An important op-ed piece in the Washington Post compares the president’s denial of illness to the cultural habits of Soviet politics:
After Brezhnev’s death by heart attack in 1982 at age 75, Yuri Andropov spent 15 months in office before dying of kidney failure in 1984 at 69. His replacement was Konstantin Chernenko, who was already seriously ill when he took over at age 72. Both leaders, like Brezhnev, hid the reality of their condition from the public. In February 1985, Chernenko was shown on television receiving the results of elections to the Supreme Soviet in a peach-colored office that was in fact the disguised foyer of his hospital room. Party officials congratulated him on claiming victory with 100 percent of the vote; the ill leader, laboring to breathe, read a short speech praising the country for successfully fulfilling all of its plans. A month later, in March 1985, he died of a combination of severe emphysema, congestive heart failure and cirrhosis of the liver.

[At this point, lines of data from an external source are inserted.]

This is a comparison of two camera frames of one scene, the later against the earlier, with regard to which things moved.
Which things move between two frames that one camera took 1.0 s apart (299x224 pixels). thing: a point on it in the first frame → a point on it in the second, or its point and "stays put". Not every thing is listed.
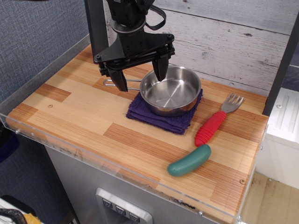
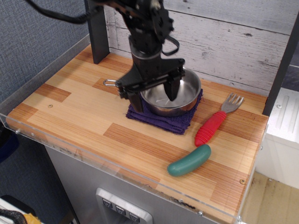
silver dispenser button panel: [111, 209] stays put
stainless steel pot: [176, 94] stays put
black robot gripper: [130, 48] → [149, 71]
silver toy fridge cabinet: [80, 179] stays put
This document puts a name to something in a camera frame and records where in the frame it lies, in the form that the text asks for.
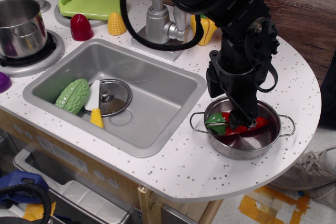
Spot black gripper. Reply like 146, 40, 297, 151
206, 50, 268, 130

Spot red toy chili pepper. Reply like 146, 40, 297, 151
205, 112, 270, 136

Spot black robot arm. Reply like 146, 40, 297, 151
172, 0, 279, 129

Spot yellow toy bell pepper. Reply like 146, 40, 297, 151
190, 15, 218, 46

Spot steel and glass pot lid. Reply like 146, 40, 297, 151
99, 79, 132, 116

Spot tall steel pot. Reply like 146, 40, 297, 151
1, 0, 48, 59

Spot grey toy sink basin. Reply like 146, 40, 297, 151
23, 39, 206, 157

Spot grey sneaker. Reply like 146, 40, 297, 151
270, 146, 335, 209

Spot grey toy faucet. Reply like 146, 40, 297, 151
138, 0, 188, 46

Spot yellow toy corn piece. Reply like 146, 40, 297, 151
107, 12, 127, 36

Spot green toy bitter gourd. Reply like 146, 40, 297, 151
55, 78, 89, 114

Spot wooden toy kitchen cabinet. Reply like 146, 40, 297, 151
1, 110, 222, 223

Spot green toy cutting board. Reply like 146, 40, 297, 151
58, 0, 121, 20

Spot dark red toy vegetable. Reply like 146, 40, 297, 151
70, 14, 94, 41

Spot grey round burner plate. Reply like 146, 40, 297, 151
54, 2, 121, 28

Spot grey stove burner front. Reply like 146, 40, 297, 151
1, 30, 65, 78

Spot grey stove knob small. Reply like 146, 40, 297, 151
36, 0, 51, 13

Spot purple toy eggplant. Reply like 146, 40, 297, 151
0, 72, 12, 93

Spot shallow steel pan with handles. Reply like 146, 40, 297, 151
191, 98, 296, 160

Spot white toy knife yellow handle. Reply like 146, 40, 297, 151
84, 80, 104, 129

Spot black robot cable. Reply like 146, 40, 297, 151
119, 0, 205, 51

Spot black corrugated hose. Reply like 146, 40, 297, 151
0, 183, 53, 222

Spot blue clamp handle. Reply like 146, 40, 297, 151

One catch, though: ORANGE MAN. The Washington Post was warning in October of 2020 that Donald Trump was intolerably concealing his health problems from the public.
“This trend has a disturbing parallel with America’s contemporary predicament and Trump’s efforts to conceal his battle with covid-19.”
The piece also warns that “Trump has refused to wear a mask,” which is just like being Konstantin Chernenko.
Anyway, let the record show that the Washington Post won’t allow the President of the United States to conceal his health problems without speaking up about it.
UPDATE:
The Washington Post, today:
In Soviet America, hole pegs you.
What is amazing is the totality of their projection. *Everything* they do is ascribed to others, and they are compulsive about it.
Quite handy really.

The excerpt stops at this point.